Homecoming King by Penny Reid is a witty, warm, and sharply charming contemporary romantic comedy that opens the Three Kings series with a holiday-season love story full of awkward history, unexpected propositions, small-town emotional ties, and the delicious tension of being seen by the one person who never really noticed you before. As book #1 in the Three Kings series, it introduces a romance between Rex “TW” McMurtry, a professional football player tired of being everyone’s almost-husband, and Abigail McNerny, a bartender who has loved him since childhood while quietly convincing herself that commitment is not for her. The official listing identifies the book as a novel in the Three Kings series, released on December 14, 2021.

A Pro Football Hero Who Is Always the Guy Before the Groom

At the center of Homecoming King is Rex “TW” McMurtry, a professional football defensive end for the Chicago Squalls whose romantic life has become a running joke in the press. Rex’s problem is not that he cannot find women to date. His problem is stranger, funnier, and more humiliating: his ex-girlfriends keep marrying the very next man they date, and many of those men are his close friends. He has become the reliable groomsman, the best man, the man before the husband, and the public narrative surrounding him is beginning to feel less like coincidence and more like a curse.

This gives Rex a strong romantic-comedy setup with real emotional bite. Beneath the humor of always being “almost” someone’s forever is a man who is tired of being treated like a stepping-stone. He is successful, physically impressive, famous enough to attract attention, and still privately frustrated by the idea that everyone around him seems to find lasting love right after leaving him behind. Penny Reid turns this insecurity into a compelling foundation for a pro athlete romance, showing that status, looks, and career success do not automatically protect someone from loneliness or self-doubt.
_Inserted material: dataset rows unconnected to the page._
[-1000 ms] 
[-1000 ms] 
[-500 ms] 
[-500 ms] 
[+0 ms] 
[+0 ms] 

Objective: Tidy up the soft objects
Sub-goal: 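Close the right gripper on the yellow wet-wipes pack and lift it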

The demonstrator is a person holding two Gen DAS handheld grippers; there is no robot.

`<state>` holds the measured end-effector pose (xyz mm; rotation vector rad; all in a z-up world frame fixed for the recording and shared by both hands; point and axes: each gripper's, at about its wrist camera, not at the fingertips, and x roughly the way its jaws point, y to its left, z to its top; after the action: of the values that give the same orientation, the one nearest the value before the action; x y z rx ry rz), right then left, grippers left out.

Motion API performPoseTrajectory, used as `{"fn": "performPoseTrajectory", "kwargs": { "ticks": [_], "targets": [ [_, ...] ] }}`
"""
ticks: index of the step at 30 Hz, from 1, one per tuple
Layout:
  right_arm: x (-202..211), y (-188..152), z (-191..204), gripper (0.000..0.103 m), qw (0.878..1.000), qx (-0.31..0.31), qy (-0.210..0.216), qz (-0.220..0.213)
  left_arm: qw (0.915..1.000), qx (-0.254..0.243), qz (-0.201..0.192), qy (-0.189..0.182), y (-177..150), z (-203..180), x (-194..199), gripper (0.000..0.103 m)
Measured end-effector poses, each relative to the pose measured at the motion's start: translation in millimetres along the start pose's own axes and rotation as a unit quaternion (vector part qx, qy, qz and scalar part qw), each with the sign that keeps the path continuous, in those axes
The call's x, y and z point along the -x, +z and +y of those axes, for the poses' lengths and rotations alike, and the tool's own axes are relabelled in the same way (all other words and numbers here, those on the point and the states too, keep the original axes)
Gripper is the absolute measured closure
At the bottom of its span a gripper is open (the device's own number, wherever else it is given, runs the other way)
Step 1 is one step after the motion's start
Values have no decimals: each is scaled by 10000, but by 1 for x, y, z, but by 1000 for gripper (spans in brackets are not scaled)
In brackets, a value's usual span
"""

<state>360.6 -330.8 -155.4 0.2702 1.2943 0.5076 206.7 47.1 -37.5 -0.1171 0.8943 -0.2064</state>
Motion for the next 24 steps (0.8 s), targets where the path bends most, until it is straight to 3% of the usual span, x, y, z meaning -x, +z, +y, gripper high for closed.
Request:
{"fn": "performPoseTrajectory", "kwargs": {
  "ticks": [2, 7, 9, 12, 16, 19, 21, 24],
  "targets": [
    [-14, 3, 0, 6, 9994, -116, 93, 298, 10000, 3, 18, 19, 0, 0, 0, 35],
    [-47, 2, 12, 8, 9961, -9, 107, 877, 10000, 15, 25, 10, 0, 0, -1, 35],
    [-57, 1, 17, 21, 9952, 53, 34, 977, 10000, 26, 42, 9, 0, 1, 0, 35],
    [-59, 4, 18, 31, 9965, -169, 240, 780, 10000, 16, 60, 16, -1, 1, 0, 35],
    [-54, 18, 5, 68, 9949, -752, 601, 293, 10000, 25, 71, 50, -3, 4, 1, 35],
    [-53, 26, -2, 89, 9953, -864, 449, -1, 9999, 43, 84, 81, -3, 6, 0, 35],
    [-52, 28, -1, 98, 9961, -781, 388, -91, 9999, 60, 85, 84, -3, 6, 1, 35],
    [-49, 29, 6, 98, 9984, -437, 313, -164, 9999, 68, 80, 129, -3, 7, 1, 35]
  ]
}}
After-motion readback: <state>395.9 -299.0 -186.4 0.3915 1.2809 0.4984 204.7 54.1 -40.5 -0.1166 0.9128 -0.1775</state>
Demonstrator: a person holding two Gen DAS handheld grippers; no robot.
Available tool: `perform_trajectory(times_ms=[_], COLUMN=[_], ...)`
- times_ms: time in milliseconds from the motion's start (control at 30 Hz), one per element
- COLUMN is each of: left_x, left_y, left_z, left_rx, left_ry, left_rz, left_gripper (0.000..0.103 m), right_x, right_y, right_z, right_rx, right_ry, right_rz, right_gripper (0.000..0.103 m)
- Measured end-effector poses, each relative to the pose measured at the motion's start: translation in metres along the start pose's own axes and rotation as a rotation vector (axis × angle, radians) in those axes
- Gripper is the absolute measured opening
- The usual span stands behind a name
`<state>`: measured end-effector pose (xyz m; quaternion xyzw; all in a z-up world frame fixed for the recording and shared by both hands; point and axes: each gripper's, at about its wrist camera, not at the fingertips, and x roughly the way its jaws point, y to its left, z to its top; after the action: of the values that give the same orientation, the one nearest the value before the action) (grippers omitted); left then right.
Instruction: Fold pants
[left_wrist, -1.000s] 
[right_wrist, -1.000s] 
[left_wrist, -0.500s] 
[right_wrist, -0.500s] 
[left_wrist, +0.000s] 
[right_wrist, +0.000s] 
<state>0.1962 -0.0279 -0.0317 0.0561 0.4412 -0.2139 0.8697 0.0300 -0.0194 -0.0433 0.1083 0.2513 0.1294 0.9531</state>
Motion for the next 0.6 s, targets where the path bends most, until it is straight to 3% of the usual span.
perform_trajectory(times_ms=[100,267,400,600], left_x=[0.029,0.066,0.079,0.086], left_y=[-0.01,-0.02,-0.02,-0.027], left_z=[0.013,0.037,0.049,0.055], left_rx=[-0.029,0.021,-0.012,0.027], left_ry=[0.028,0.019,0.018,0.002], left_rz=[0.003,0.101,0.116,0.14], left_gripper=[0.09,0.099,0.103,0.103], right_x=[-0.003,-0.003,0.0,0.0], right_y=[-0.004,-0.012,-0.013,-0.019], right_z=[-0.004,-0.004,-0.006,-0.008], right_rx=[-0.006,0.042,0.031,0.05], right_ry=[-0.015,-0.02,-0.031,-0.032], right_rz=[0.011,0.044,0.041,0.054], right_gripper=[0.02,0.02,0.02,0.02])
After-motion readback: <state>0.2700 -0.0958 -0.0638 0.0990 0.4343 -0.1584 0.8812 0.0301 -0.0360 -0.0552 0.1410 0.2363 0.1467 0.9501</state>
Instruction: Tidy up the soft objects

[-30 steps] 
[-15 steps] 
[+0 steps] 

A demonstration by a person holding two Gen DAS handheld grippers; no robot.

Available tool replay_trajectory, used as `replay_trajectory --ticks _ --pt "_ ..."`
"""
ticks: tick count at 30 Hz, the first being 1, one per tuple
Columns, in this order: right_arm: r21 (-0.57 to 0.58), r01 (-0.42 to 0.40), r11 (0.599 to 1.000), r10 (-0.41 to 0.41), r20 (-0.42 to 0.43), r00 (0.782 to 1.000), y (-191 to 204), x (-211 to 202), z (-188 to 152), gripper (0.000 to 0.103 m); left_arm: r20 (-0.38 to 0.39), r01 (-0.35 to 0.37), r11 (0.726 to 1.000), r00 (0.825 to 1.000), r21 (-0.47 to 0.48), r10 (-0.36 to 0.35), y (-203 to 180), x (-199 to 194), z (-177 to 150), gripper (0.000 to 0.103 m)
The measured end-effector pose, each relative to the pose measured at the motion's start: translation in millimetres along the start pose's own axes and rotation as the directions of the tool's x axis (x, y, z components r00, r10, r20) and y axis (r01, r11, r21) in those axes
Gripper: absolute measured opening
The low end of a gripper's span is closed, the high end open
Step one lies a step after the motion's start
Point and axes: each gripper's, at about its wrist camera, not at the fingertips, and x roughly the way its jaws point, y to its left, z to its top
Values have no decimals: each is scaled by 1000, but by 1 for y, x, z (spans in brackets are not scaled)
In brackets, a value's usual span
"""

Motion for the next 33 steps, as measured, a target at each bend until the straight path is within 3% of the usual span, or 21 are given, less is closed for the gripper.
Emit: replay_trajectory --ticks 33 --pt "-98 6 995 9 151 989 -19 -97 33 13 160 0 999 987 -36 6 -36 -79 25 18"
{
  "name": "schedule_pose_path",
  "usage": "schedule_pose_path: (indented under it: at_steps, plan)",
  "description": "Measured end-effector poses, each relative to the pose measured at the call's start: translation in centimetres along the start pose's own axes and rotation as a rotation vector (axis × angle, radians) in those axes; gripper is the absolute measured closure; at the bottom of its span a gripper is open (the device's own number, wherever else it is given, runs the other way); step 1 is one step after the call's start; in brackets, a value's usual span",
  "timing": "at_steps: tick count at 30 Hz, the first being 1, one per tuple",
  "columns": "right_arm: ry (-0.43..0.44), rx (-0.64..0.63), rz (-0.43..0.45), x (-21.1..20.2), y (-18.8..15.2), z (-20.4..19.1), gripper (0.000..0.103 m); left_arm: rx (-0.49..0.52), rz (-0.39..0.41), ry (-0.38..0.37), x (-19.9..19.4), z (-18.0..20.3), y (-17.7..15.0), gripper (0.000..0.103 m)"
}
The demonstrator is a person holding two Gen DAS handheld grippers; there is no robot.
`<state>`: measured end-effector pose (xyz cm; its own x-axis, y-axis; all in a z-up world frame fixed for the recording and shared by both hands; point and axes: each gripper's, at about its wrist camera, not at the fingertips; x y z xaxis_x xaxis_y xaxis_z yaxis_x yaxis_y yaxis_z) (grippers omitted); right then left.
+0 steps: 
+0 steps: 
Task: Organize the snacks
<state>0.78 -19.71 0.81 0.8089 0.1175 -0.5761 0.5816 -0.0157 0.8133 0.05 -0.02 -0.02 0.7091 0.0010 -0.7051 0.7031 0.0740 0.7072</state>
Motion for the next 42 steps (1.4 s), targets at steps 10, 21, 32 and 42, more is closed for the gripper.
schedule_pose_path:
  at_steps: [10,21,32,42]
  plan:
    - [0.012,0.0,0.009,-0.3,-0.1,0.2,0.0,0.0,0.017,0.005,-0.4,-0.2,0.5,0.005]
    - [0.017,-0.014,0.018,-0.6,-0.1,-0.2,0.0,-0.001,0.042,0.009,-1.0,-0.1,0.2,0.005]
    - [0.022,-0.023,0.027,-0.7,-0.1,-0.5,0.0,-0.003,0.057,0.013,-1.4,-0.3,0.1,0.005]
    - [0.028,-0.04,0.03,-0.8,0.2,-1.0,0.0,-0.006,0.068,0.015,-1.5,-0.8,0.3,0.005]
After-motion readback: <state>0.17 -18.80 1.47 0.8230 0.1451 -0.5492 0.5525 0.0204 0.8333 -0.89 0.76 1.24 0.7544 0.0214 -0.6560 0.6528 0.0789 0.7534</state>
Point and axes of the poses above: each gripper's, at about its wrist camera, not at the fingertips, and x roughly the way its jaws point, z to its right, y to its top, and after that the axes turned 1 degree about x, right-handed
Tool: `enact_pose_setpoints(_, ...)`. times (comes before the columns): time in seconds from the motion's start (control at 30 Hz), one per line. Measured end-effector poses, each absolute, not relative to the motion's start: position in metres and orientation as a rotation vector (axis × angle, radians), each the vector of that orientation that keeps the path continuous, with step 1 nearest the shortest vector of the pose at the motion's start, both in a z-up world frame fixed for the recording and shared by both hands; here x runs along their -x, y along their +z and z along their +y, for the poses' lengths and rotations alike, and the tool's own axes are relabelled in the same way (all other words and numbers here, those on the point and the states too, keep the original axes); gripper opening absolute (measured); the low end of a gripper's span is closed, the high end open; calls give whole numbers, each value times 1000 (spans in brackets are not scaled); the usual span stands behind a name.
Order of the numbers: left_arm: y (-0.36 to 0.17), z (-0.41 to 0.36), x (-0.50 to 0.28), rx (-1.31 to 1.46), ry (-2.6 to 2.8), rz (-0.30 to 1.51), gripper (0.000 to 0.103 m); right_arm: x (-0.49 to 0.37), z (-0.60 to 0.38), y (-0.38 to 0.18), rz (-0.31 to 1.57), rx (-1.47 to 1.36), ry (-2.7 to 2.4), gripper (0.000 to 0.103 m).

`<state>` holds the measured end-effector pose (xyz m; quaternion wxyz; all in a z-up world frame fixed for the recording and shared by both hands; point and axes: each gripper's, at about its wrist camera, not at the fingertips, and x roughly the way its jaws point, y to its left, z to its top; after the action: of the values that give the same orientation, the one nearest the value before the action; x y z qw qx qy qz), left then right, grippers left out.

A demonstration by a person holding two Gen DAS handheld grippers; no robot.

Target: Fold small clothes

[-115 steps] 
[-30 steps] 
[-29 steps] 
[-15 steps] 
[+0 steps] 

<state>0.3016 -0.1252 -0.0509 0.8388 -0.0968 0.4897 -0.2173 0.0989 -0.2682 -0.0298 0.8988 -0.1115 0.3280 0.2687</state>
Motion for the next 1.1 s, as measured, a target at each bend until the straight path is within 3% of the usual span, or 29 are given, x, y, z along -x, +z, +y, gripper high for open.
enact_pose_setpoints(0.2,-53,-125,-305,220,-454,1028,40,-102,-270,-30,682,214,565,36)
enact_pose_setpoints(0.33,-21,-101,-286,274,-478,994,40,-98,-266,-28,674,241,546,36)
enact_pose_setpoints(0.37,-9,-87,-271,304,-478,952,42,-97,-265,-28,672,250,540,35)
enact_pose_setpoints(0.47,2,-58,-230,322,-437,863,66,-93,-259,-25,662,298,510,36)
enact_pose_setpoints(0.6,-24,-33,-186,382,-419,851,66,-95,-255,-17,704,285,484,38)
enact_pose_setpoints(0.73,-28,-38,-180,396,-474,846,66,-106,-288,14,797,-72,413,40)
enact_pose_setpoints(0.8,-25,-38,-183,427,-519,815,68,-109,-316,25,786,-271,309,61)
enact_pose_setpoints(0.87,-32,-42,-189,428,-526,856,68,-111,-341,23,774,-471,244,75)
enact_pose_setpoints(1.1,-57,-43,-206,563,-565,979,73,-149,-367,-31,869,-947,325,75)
Abigail McNerny: The Bartender, the Best Friend, and the Girl Who Never Forgot

Abigail McNerny is the perfect contrast to Rex. She is not chasing the spotlight, and she is not dazzled by professional football fame. Abby is a bartender, a loyal friend, and the kind of woman who has spent years listening to other people’s romantic disasters from behind the bar. All those stories have helped shape her motto of “contentment over commitment,” convincing her that relationships are more trouble than they are worth. Yet there is one exception to her carefully built rule: the boy she has loved since preschool, who walks into her bar as a grown man, drunk, emotionally tangled, and completely unaware of who she is.

Abby’s appeal as a heroine comes from the tension between her emotional caution and her long-held longing. She has told herself that dating is unnecessary, commitment is avoidable, and contentment is safer than heartbreak. But Rex is not a normal temptation. He is the childhood crush who never became ordinary, the person tied to years of private feeling, and the one man capable of making her question whether staying safely unattached is truly peace or simply protection. For readers who enjoy unrequited love romance, childhood crush romance, and heroines who use humor to hide vulnerability, Abby’s story offers warmth, wit, and emotional relatability.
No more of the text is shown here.